Aller au contenu

Page:Voltaire - Œuvres complètes Garnier tome38.djvu/27

La bibliothèque libre.
Le texte de cette page a été corrigé et est conforme au fac-similé.

Empêchez, je vous en conjure, Bretkof de faire cette énorme sottise.

Vous savez qu’il faut absolument que je parte.

Mille tendres respects à vous et à madame.


Voltaire.

À cette lettre est annexé un petit billet avec ces mots :

Monsieur Milius n’est point en Hollande. On dit que Maupertuis l’a fait arrêter en chemin sur une accusation d’affaires d’État. La chose n’est que trop vraisemblable.
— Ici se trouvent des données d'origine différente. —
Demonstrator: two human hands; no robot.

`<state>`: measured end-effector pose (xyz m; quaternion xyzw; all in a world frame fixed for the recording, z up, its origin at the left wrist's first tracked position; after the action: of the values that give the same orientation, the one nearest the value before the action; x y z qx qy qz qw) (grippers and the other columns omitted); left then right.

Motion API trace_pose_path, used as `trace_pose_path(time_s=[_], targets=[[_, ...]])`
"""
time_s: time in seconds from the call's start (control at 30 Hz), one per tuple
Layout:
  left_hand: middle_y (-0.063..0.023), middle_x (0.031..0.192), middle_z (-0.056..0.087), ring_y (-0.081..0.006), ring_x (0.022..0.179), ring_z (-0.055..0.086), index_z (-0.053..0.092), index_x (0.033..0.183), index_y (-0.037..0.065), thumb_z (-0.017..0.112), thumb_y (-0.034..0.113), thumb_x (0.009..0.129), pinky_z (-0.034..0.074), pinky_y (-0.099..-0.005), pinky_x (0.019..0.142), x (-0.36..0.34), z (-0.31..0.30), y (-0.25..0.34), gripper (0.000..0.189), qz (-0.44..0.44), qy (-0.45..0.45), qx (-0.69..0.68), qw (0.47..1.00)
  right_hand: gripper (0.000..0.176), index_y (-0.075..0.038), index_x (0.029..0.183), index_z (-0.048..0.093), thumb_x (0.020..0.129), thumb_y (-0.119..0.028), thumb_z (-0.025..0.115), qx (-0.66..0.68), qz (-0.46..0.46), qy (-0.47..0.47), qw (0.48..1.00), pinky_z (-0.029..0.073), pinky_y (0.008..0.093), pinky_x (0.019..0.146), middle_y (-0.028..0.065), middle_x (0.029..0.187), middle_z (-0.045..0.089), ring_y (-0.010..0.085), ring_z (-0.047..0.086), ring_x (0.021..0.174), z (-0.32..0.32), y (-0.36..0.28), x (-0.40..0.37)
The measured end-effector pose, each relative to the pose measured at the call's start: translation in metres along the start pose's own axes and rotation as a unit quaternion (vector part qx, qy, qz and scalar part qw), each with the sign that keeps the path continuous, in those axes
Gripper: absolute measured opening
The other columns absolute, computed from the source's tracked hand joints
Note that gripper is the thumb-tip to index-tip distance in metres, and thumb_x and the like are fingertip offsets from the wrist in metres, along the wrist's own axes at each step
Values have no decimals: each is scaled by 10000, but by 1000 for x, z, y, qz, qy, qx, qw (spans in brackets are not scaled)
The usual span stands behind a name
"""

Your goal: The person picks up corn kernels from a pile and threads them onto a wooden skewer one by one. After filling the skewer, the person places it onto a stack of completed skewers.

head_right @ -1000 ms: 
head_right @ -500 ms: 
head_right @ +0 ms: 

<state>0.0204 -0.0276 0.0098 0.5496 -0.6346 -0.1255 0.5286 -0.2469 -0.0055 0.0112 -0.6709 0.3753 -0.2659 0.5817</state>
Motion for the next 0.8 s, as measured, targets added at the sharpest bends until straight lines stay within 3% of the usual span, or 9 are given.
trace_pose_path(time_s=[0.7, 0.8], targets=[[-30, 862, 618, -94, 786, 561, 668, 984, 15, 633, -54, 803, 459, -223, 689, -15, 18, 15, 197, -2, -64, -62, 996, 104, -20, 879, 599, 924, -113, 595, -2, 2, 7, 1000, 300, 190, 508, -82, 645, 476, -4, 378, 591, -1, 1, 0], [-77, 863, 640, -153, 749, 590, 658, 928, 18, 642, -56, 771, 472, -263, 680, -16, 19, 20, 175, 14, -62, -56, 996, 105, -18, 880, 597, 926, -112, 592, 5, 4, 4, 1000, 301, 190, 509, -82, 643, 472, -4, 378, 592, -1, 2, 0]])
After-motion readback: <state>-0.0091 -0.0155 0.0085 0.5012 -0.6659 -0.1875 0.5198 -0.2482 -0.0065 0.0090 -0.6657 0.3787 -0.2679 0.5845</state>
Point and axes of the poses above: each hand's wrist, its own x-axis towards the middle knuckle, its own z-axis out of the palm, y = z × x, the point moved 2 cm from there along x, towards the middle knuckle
M. Godtect[1] est instamment supplié d’empêcher Brettkopf d’envoyer des Akakia à Berlin avant la foire. Ils y seraient infailliblement saisis.
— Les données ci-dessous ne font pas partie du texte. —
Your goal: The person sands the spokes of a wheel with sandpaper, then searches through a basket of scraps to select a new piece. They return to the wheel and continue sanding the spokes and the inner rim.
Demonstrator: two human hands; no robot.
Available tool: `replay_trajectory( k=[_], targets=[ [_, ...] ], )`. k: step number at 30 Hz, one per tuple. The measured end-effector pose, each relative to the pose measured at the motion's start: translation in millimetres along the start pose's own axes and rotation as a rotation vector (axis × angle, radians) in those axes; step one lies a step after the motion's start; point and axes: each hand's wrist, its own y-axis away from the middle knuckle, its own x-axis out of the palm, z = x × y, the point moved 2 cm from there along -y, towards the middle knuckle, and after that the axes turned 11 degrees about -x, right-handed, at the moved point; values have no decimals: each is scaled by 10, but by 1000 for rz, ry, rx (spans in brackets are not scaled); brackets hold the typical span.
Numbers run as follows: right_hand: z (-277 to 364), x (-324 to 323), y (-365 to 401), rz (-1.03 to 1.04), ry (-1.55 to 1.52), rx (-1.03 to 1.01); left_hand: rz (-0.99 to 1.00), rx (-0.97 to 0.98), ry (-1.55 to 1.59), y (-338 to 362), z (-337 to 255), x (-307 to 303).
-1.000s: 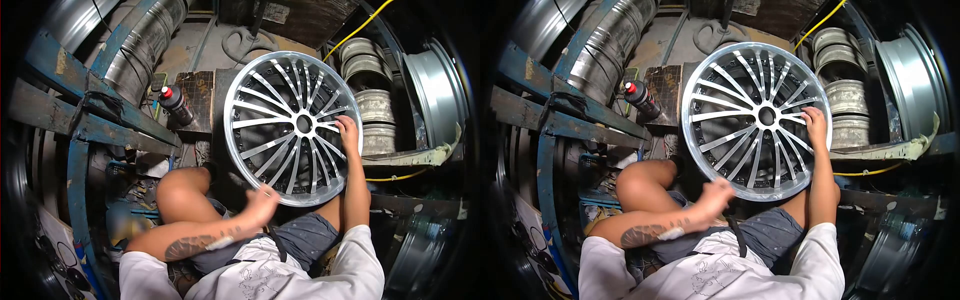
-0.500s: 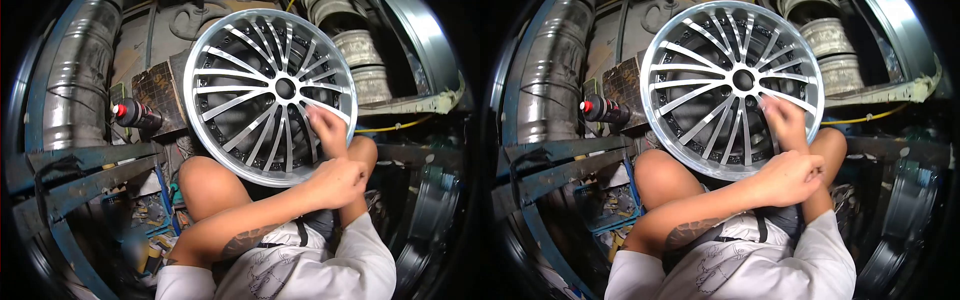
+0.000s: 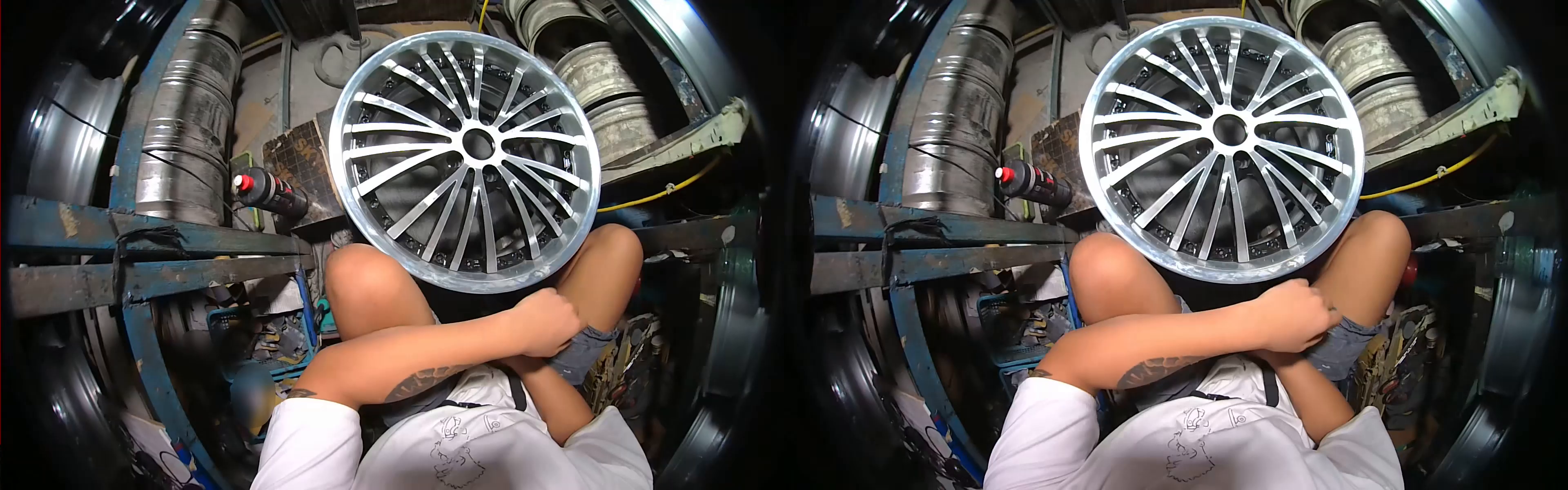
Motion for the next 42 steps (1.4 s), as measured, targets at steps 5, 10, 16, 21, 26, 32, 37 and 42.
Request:
replay_trajectory(
  k=[5, 10, 16, 21, 26, 32, 37, 42],
  targets=[
    [-217, 176, -103, 103, 126, 36, 181, 105, -129, 20, -462, 304],
    [-28, 92, -52, 102, 134, 75, 220, 198, -54, 27, -1041, 575],
    [-234, 274, -144, 70, 152, 10, 64, 233, -81, 228, -528, 782],
    [-71, 72, 23, 50, 89, -133, -24, 264, -51, 315, -640, 815],
    [-268, 120, -82, 43, 49, -179, -118, 275, -2, 425, -744, 755],
    [-292, 200, -146, -50, 128, -153, -114, 201, -67, 383, -628, 497],
    [-338, 106, -176, 43, -35, -213, -156, 131, -46, 345, -595, 353],
    [-348, 147, -220, 47, 60, -167, -159, 127, -42, 333, -573, 310]
  ],
)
Il peut y envoyer tant de Suppléments[2] qu’il voudra.


2548. — DE FRÉDÉRIC II, ROI DE PRUSSE[3].
Du 19 avril 1753.

J’étais informé, comme vous écrivîtes à Potsdam, que votre dessein était d’aller à Leipsick pour faire imprimer de nouvelles injures contre le genre humain ; mais comme je suis un grand admirateur de votre adresse, je voulus me donner le spectacle de vos artifices, et je m’amusai de vous voir débiter avec gravité la nécessité de votre voyage fabuleux aux eaux de Plombières. En vérité, nos médecins se sont avisés bien tard de les recommander à leurs malades ; je plains le chirurgien du roi de France[4] et votre nièce, qui vous attendent vainement à ces bains fameux ; je ne doute pas que vous ne soyez rétabli : il y a apparence que les imprimeurs de cette ville vous ont purgé d’une surabondance de fiel… Je ne sais si vous regrettez Potsdam ou si vous ne le regrettez pas, mais si j’en dois juger par l’impatience que vous avez marquée d’en sortir, je devrais croire que vous aviez de bonnes raisons pour vous en éloigner. Je ne veux point les examiner, et j’en appelle à votre conscience, si vous en avez une. J’ai vu la lettre que Maupertuis vous a écrite, et je vous avoue que votre lettre m’a fait admirer la subtilité et l’adresse de votre esprit. Oh ! l’homme éloquent ! Maupertuis dit qu’il saura vous trouver si vous continuez à publier des libelles contre lui, et vous le Cicéron de votre siècle, quoique vous ne soyez ni consul ni père de la patrie, vous vous plaignez à tout le monde que Maupertuis veut vous assassiner. Avouez-moi que vous étiez né pour

  1. Gottsched.
  2. Supplément au Siècle de Louis XIV.
  3. Desnoiresterres, Voltaire et Frédéric, page 419.
  4. Bajeau, chirurgien-major de la garde du roi de France.